Bitte nur zu diesem Gerät schreiben.

Danke


----------



## flor61 (9. Oktober 2015)

*AW: Lowrance Elite-3x DSI Echolot*

Aktualisiert


----------



## polenolli (15. Mai 2016)

*AW: Lowrance Elite-3x DSI Echolot*

Hallo flor61.
Habe mir das  * 	 Lowrance Elite-3x DSI Echolot gekauft festmontage am boot. Irdendwie komme ich mit dem gerät nicht klar,kann es nicht lesen und deuten.

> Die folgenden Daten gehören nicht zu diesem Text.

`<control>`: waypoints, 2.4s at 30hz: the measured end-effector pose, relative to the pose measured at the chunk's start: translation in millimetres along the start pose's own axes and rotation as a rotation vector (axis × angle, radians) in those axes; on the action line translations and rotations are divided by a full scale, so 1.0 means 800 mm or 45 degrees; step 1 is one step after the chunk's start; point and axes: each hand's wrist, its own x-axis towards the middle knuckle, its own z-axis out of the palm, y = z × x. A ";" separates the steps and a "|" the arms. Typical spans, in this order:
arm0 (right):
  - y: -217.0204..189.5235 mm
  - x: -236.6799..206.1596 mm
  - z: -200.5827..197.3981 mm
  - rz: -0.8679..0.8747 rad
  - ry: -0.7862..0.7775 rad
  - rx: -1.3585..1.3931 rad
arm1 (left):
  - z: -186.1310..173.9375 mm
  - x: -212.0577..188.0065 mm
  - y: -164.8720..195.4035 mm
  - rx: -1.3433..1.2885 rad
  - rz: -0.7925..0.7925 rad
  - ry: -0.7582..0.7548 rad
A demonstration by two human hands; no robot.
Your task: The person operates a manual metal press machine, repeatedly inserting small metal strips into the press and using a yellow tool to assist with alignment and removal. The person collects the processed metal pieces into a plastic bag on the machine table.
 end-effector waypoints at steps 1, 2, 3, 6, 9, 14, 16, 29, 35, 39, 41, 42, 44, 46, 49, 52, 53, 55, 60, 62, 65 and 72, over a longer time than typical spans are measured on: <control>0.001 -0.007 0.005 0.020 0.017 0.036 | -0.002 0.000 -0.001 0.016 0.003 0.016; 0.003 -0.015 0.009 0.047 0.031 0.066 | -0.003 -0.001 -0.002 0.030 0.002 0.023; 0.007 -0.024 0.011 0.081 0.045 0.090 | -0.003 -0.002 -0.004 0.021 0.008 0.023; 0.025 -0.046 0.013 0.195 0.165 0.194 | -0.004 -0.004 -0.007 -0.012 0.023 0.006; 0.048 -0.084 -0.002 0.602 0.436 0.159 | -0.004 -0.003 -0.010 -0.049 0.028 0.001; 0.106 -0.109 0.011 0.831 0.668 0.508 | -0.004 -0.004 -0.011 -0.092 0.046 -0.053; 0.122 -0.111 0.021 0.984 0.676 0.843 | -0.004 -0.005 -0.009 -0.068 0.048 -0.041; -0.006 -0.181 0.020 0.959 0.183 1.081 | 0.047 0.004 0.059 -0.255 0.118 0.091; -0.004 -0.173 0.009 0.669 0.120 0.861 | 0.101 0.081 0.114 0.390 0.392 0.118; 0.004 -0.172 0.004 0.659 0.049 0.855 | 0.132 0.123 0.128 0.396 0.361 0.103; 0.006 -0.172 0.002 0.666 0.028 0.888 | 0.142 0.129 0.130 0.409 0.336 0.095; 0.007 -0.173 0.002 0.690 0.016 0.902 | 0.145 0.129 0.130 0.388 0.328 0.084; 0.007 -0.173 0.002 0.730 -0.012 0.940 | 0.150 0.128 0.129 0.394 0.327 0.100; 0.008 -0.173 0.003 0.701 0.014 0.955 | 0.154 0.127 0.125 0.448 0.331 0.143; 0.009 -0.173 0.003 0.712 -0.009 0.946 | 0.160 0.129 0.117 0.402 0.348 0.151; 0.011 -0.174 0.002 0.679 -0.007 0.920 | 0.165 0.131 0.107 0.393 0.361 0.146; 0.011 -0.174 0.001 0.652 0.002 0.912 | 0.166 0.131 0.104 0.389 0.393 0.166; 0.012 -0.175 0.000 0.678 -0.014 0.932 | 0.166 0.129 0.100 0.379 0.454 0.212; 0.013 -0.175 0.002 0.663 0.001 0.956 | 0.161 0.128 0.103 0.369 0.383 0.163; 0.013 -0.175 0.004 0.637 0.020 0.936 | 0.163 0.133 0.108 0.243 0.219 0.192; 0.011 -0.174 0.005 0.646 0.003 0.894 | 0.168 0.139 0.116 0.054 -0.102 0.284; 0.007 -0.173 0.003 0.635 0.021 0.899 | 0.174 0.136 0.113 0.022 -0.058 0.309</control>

Wenn du deine Erfahrung gemacht hast währe ich dir dankbar über eine kleine Einweisung
*


----------



## fischbär (15. Mai 2016)

*AW: Lowrance Elite-3x DSI Echolot*

Was meinst Du damit? Du musst es auf 200 kHz stellen für engen Strahl, auf 83 kHz für breiten. Erstes ist vor allem an Kanten besser. Dann stellst Du die Farbkarte so ein, dass der Hintergrund weiß ist und Fische Gelb, über lila und rot. Die Sensitivität stellst Du jetzt so ein, dass der Hintergrund fast weiß ist mit kleinen lila Pünktchen überall. Also etwas Rauschen. Und dann siehst Du Fische falls sie da sind. Rauschreduktion und Oberflächenunterdrückung je auf niedrig.
Zusammen mit dem Downscan siehst Du eigentlich was Du unter Dir hast. Kleinfische: frei schwebende Bereiche höheren Echos, große Fische Sicheln plus Punkt im DS, Propellerblasen von oben in die Tiefe ragende Wolken, Blasen vom Grund schräge Striche. Büsche, Bäume etc. sieht man im Downscan.
Schau mal bei YouTube, da gibt es tausend Videos zur Erklärung.


----------